I would LOVE to be proven wrong here. But I wouldn't bet on it at this point.

"Those who stand for nothing fall for anything...Mankind are forever destined to be the dupes of bold & cunning imposture" -- Alexander Hamilton


The eventual "plan," no matter what's in it (0.00 / 0)
will be greeted, received, and touted, by EVERYBODY as a TERRIFIC VICTORAY for the LITTLE PEOPLE, and a terrible DEFEAT for the greedheads.
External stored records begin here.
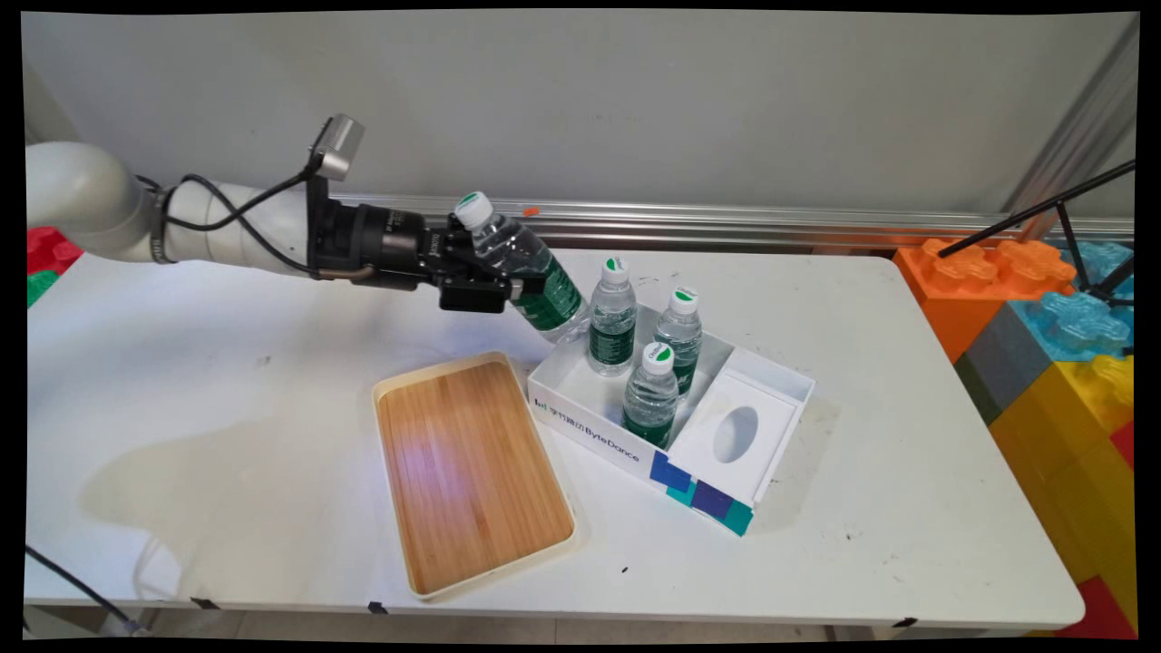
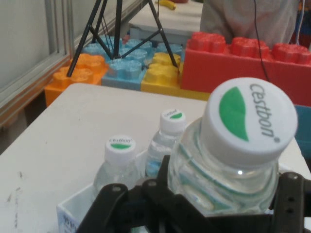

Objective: Place the picked object on the tray

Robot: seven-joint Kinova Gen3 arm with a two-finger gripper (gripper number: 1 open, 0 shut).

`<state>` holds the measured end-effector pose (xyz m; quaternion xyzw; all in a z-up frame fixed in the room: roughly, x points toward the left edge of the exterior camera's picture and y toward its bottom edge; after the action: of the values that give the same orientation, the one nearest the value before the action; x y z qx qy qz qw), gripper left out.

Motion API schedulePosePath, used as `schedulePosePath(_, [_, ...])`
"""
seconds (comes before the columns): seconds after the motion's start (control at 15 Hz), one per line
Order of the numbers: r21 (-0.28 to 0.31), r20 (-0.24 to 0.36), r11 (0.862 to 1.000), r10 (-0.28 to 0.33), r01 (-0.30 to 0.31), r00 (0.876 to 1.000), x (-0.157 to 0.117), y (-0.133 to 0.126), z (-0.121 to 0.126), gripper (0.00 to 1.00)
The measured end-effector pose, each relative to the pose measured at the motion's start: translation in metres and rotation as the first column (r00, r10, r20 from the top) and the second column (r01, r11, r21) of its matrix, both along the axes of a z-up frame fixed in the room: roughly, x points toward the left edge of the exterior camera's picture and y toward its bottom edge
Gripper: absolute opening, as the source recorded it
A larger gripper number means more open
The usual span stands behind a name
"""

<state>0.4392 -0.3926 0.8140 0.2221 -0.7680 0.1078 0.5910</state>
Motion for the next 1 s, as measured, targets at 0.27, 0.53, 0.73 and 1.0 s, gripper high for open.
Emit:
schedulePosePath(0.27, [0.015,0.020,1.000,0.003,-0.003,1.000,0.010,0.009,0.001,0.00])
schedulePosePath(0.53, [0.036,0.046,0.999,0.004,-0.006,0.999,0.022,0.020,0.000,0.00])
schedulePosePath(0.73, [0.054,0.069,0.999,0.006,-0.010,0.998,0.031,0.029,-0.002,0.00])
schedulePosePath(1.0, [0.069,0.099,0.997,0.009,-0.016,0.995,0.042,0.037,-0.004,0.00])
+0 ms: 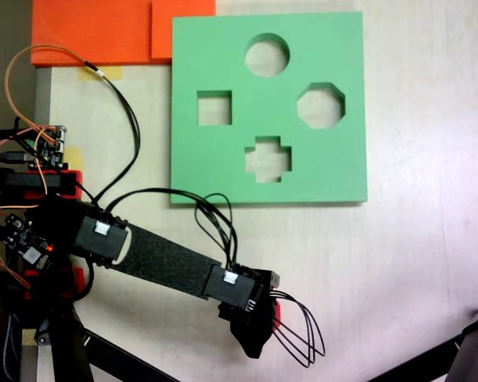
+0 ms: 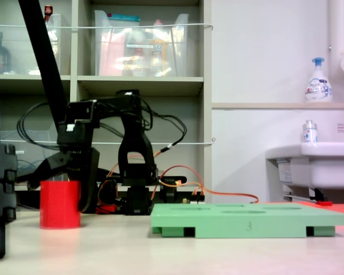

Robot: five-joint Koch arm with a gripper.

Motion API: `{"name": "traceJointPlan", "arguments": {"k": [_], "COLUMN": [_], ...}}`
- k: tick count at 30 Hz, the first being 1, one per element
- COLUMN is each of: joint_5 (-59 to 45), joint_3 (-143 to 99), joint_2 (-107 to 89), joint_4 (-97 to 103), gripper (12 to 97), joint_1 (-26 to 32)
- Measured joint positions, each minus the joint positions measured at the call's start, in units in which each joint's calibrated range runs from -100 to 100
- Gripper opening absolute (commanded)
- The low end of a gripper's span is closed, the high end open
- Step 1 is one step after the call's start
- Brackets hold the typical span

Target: Put the octagonal pillar block into the corresponding hole

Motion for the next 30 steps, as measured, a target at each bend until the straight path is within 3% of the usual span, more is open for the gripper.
{"name": "traceJointPlan", "arguments": {"k": [4, 10, 25, 30], "joint_5": [-0.1, -0.3, -0.1, 0.8], "joint_3": [1.4, 2.6, 3.1, 3.9], "joint_2": [1.8, 3.8, 4.4, 2.6], "joint_4": [-2.6, -10.1, -18.0, -20.7], "gripper": [58.1, 49.1, 33.6, 33.5], "joint_1": [0.0, 0.0, -0.1, -0.1]}}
It won't matter a bit that it leaves the status quo essentially untouched.


cost (4.00 / 1)
There can't be a financial problem with true reform. We already pay twice as much as any other first world country for our WEALTH care system. All it takes is the courage of our representatives to actually represent. Given that the overwhelming public majority want a real public option, and that the huge leak of money (in the current system) goes to the insurance leaches who produce NOTHING, the answer is: close the leak! All proposals that leave any private insurance in the system are doomed to failure because cost reduction and more inclusion are impossable if it interfers with profit. There is just no way the people and the profiteers can both be pleased with the outcome. The rape-public-cans are old hands at prefeering the exploiters over the public, if the dems fail in this "signature" issue they have became just as corrupted, and the only hope will be a new party. The problem now becomes communicating this to faltering dems.

Government by organized money is just as dangerous as government by organized mob..... FDR

Here we go folks... (0.00 / 0)
do or die.  where does obama stand?

how about single payer or die.  let it all fall apart until the system falls apart and single payer is the only option.

ive never been one to discount the "darkest before dawn option."


Here we go folks... (0.00 / 0)
do or die.  where does obama stand?

how about single payer or die.  let it all fall apart until the system falls apart and single payer is the only option.

ive never been one to discount the "darkest before dawn option."